(Dataset records)
□ □ □ □
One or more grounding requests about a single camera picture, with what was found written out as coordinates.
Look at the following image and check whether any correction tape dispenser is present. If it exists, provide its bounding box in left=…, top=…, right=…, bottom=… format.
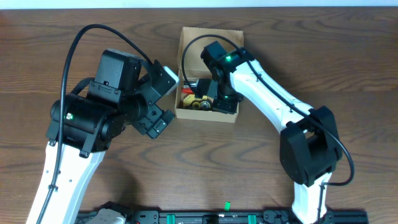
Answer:
left=190, top=99, right=212, bottom=111

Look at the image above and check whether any yellow sticky note pad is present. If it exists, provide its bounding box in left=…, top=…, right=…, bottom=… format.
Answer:
left=183, top=94, right=195, bottom=107

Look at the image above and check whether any brown cardboard box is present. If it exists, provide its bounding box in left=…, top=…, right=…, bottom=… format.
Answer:
left=175, top=27, right=244, bottom=123

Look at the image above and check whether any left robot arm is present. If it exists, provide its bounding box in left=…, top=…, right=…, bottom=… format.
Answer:
left=27, top=49, right=179, bottom=223

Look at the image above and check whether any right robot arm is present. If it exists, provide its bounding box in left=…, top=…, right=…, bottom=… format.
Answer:
left=200, top=41, right=342, bottom=223

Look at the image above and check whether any small green clip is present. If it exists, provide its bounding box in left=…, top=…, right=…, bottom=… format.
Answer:
left=224, top=202, right=231, bottom=212

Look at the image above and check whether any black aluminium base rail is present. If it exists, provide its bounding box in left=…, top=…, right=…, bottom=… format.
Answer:
left=74, top=202, right=368, bottom=224

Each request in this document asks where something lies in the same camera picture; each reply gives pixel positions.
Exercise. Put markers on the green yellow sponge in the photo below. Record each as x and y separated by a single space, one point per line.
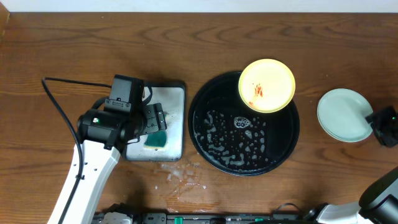
156 140

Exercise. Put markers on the yellow plate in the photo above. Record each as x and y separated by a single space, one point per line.
266 85

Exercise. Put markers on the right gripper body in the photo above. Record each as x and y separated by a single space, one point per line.
387 122

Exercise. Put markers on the black rectangular soapy tray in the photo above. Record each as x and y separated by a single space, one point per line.
172 98

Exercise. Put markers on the black round tray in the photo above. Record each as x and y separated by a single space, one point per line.
236 139

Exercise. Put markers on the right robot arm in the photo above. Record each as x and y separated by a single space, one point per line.
378 203

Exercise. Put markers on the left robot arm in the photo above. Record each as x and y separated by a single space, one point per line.
101 136

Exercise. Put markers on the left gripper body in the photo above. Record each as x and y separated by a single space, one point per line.
155 117

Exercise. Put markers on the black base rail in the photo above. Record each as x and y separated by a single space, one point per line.
122 213

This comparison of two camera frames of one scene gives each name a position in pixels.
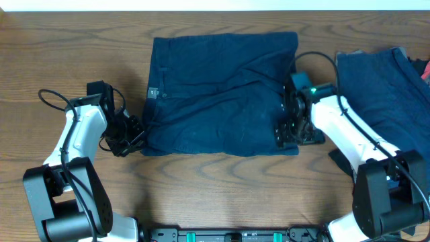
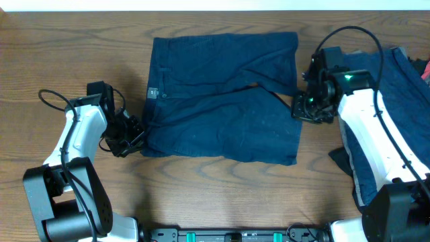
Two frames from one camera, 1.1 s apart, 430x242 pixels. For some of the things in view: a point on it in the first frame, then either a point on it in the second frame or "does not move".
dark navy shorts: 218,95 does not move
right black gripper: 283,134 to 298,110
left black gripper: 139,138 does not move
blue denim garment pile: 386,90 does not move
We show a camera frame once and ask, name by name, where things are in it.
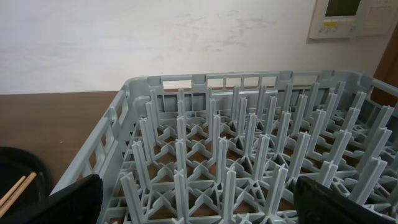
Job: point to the white wall control panel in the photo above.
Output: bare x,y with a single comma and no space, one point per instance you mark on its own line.
337,19

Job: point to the wooden chopstick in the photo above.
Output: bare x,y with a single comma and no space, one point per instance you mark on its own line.
17,193
11,191

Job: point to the round black serving tray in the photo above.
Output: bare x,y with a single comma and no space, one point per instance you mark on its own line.
16,163

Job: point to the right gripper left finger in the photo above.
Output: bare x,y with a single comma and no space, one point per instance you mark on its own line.
79,202

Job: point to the grey plastic dishwasher rack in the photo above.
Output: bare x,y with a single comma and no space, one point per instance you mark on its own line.
230,147

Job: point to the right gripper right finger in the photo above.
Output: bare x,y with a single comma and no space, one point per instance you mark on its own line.
317,204
□ □ □ □
◆ **WHAT THIS TASK INVOLVES**: For the data above, count every line in which the string "bounding" appears, and answer with the count only.

◆ **RESPONSE TO THIS TASK**: 7